§ TASK DIRECTIONS
Every line below that holds the string "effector" must be copied.

§ DATA BELOW
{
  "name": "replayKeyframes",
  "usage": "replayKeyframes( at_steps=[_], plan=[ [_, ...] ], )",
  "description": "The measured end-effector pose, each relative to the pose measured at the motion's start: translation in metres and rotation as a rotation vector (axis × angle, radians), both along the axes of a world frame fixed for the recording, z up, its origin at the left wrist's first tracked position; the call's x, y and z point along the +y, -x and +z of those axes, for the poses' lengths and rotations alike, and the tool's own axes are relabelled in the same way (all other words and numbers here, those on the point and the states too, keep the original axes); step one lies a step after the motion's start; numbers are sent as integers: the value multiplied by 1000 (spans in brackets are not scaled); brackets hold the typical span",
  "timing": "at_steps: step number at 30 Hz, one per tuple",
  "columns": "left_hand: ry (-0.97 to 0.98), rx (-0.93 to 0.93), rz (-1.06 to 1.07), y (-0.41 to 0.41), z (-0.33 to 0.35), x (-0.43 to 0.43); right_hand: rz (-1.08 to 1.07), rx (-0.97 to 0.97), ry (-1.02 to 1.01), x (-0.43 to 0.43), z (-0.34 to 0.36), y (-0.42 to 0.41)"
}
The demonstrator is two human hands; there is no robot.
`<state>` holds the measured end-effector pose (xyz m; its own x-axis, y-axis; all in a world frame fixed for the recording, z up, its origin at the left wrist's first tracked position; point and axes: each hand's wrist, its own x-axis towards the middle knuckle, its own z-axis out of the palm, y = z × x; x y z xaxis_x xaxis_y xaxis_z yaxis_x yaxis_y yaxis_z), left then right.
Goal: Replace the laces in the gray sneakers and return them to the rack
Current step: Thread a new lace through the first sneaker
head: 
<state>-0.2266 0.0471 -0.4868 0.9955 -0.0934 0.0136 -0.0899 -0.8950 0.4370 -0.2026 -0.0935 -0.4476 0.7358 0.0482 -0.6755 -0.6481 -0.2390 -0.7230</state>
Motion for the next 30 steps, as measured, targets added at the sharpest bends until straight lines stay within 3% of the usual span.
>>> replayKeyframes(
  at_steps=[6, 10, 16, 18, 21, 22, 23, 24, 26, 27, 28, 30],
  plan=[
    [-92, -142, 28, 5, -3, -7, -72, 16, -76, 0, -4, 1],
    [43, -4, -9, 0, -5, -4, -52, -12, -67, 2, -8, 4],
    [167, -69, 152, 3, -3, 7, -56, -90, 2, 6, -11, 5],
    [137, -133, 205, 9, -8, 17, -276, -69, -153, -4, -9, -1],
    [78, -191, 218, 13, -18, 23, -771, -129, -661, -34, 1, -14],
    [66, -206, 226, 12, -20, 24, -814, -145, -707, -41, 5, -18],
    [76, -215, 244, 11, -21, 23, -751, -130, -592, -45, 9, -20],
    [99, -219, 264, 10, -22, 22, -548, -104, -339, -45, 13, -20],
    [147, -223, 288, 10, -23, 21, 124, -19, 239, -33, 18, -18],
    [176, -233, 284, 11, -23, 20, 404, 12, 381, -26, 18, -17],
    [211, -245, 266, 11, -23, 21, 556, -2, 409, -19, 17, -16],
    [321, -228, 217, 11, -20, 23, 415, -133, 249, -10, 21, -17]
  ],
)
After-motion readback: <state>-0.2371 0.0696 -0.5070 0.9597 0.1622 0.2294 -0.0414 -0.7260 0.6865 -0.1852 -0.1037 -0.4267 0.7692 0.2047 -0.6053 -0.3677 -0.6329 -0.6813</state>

§ ANSWER TO THIS TASK
  "description": "The measured end-effector pose, each relative to the pose measured at the motion's start: translation in metres and rotation as a rotation vector (axis × angle, radians), both along the axes of a world frame fixed for the recording, z up, its origin at the left wrist's first tracked position; the call's x, y and z point along the +y, -x and +z of those axes, for the poses' lengths and rotations alike, and the tool's own axes are relabelled in the same way (all other words and numbers here, those on the point and the states too, keep the original axes); step one lies a step after the motion's start; numbers are sent as integers: the value multiplied by 1000 (spans in brackets are not scaled); brackets hold the typical span",
`<state>` holds the measured end-effector pose (xyz m; its own x-axis, y-axis; all in a world frame fixed for the recording, z up, its origin at the left wrist's first tracked position; point and axes: each hand's wrist, its own x-axis towards the middle knuckle, its own z-axis out of the palm, y = z × x; x y z xaxis_x xaxis_y xaxis_z yaxis_x yaxis_y yaxis_z), left then right.

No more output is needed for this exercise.